Dans le cadre de ses différentes fonctions, Dario a beaucoup écrit : des articles sur l’éducation pour tous, sur l’école en milieu rural, sur les défis de l’évaluation, et bien d’autres. Surtout, il est le co-auteur d’un ouvrage sur l’Informatique à l’école, puis d’un véritable best-seller réédité plusieurs fois, le « Guide du système éducatif », vade mecum à l’usage des enseignants. 

Mais ce qui tient vraiment au cœur de Dario, c’est la poésie. Depuis toujours, il écrit des poèmes même s’il en a finalement publié assez peu. Son premier recueil, en partie inspiré par l’Afrique et intitulé « Pulsions », est paru en 1981. Le second paraîtra vingt ans plus tard, sous le titre « Il y a mot d’homme » - on reconnaîtra là le plaisir que Dario éprouve à jouer avec les mots. Plus tard, « Po lyn ésie » - jeu de mots, là aussi -, doit beaucoup à son séjour aux Tuamotou. Ce recueil est aujourd’hui utilisé dans les lycées et collèges de Polynésie française, ce dont Dario est plutôt fier. Puis en 2010 paraît « Traverses », un bel objet magnifiquement illustré (L’édition à façon, Forcalquier). Le cinquième recueil de poèmes, « Fractales », va être publié très bientôt. Parallèlement, Dario s’essaie à mettre certains de ses textes en musique, à la guitare, dans la veine du Blues.

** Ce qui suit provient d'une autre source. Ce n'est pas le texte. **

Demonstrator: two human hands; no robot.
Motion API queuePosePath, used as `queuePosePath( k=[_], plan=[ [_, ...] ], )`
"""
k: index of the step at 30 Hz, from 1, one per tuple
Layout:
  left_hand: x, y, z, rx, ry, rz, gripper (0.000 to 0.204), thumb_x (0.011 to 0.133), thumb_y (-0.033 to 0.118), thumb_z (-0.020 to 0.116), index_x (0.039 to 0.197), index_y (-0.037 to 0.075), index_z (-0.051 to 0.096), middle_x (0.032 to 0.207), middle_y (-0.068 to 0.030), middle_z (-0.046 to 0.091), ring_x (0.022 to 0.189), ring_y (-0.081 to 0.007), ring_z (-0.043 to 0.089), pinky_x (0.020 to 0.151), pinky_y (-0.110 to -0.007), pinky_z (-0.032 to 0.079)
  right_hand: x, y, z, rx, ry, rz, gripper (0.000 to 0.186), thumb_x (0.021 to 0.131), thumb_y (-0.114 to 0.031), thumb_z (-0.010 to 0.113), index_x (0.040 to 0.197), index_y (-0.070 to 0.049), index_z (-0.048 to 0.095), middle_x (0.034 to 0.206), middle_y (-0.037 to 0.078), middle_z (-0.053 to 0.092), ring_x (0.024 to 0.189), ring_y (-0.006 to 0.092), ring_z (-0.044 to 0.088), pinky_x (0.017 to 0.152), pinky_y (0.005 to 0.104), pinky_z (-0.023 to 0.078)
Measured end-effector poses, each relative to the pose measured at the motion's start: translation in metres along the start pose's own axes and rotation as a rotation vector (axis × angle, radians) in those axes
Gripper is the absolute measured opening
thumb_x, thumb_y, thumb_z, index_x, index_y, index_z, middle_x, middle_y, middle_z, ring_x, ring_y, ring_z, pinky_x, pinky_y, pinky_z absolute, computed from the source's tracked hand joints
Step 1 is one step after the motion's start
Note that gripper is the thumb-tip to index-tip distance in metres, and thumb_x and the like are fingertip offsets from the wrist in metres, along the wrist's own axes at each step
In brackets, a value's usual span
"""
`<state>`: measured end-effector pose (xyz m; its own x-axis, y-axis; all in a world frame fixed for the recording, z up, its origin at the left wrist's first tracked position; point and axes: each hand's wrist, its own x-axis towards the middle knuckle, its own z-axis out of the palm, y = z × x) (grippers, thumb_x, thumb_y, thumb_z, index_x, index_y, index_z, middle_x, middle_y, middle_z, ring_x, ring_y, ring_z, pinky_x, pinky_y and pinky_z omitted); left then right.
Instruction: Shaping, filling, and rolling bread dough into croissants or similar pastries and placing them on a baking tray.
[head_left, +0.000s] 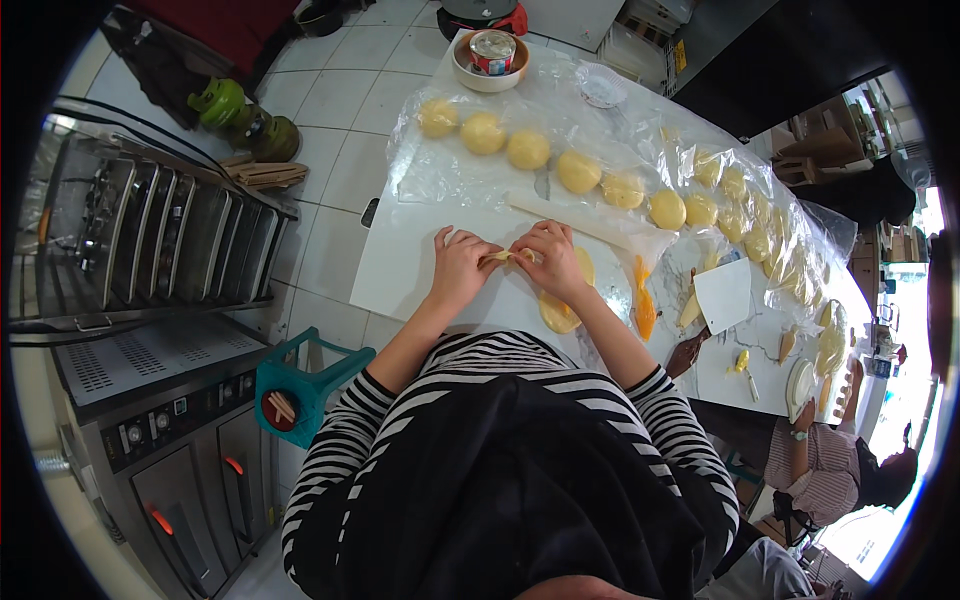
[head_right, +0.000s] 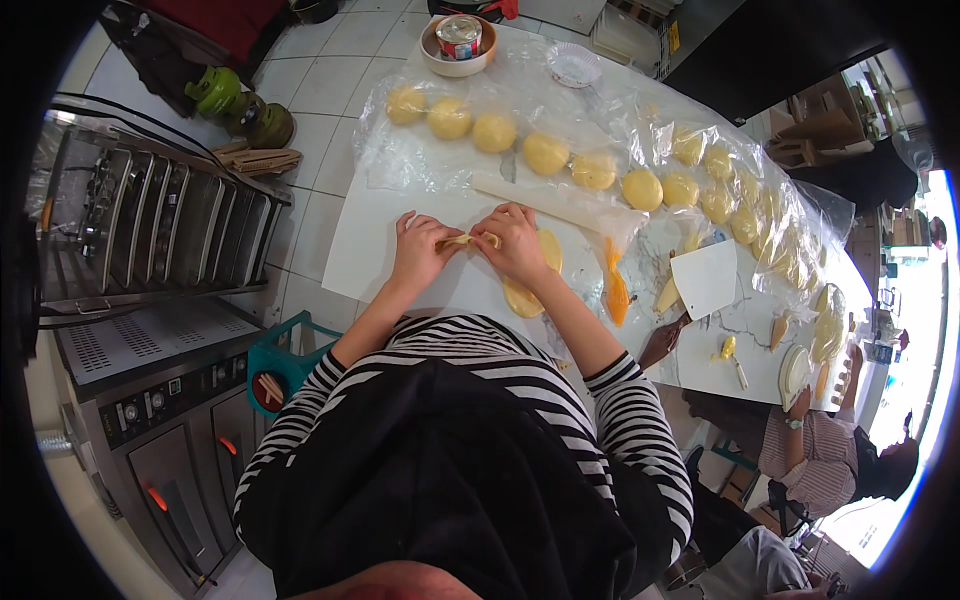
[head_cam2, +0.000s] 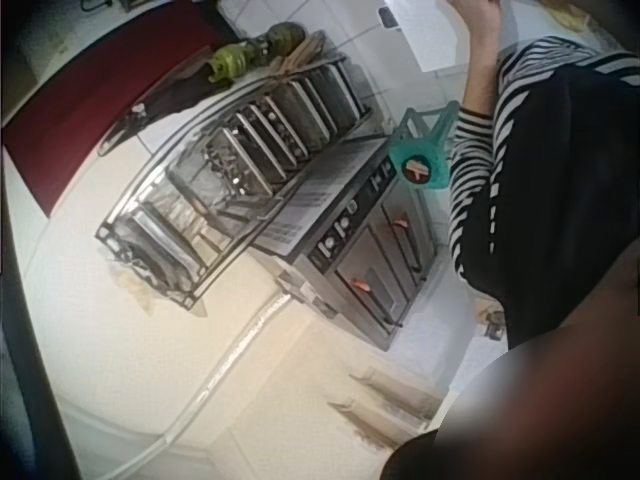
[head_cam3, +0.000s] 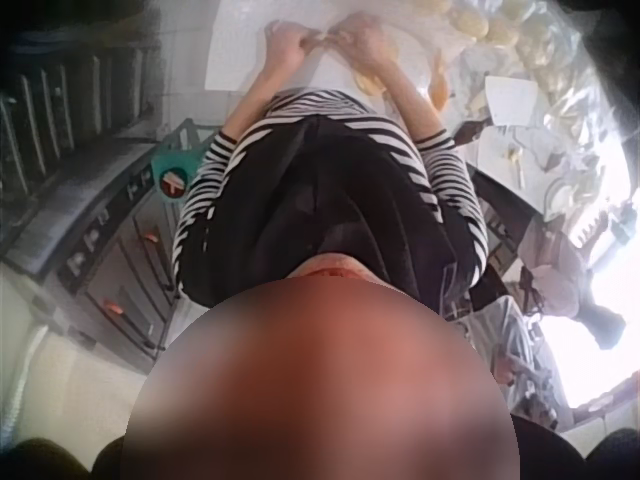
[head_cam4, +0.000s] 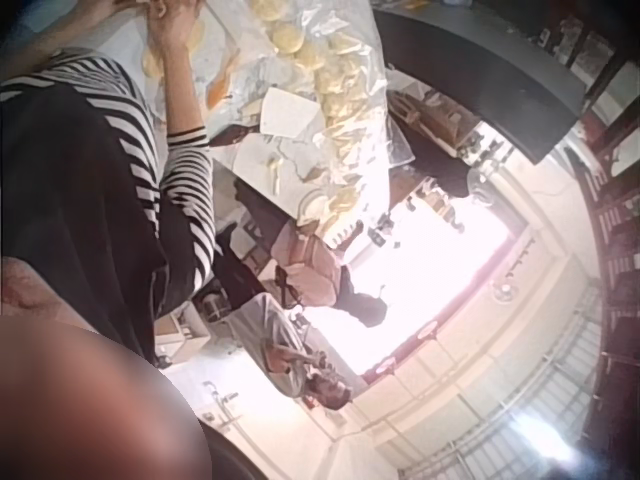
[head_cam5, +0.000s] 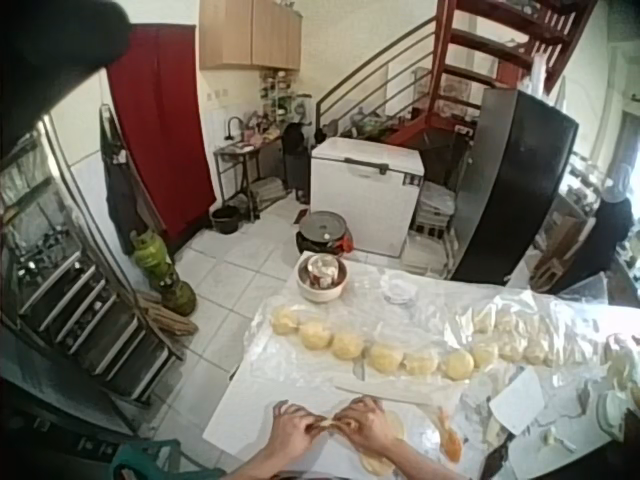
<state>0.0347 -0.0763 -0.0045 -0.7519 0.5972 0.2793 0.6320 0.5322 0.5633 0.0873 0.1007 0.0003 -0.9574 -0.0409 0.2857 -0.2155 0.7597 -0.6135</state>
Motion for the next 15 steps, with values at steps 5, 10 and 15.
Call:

Ce n’est donc pas un hasard si, en octobre 2017, Dario fonde « Parole Vive » avec son ami Philippe Moras : l’association qui depuis 2012 organisait à Eygalières le Printemps des Poètes ne voulait pas poursuivre. Parole Vive a donc mis sur pied avec succès la sixième édition de cette manifestation en mars 2018 (en y associant « Li Cacharello », l’association que préside Magali Anglada) et a bien l’intention de recommencer chaque année. Mais ses ambitions ne s’arrêtent pas là. L’association a lancé un cycle de conférences sur des thèmes d’actualité, dont deux ont déjà eu lieu. D’autres suivront. Et Parole Vive nourrit de futurs projets, que l’on découvrira avec le temps.

Dario Pellegrini, le jeune Toscan immigré en France à l’âge de six ans, est aujourd’hui un citoyen du monde, en relation avec de nombreux amis en Afrique, en Océanie. C’est aussi un citoyen actif d’Eygalières, désireux de contribuer à créer des passerelles entre les habitants de notre village, afin que ceux-ci se connaissent mieux.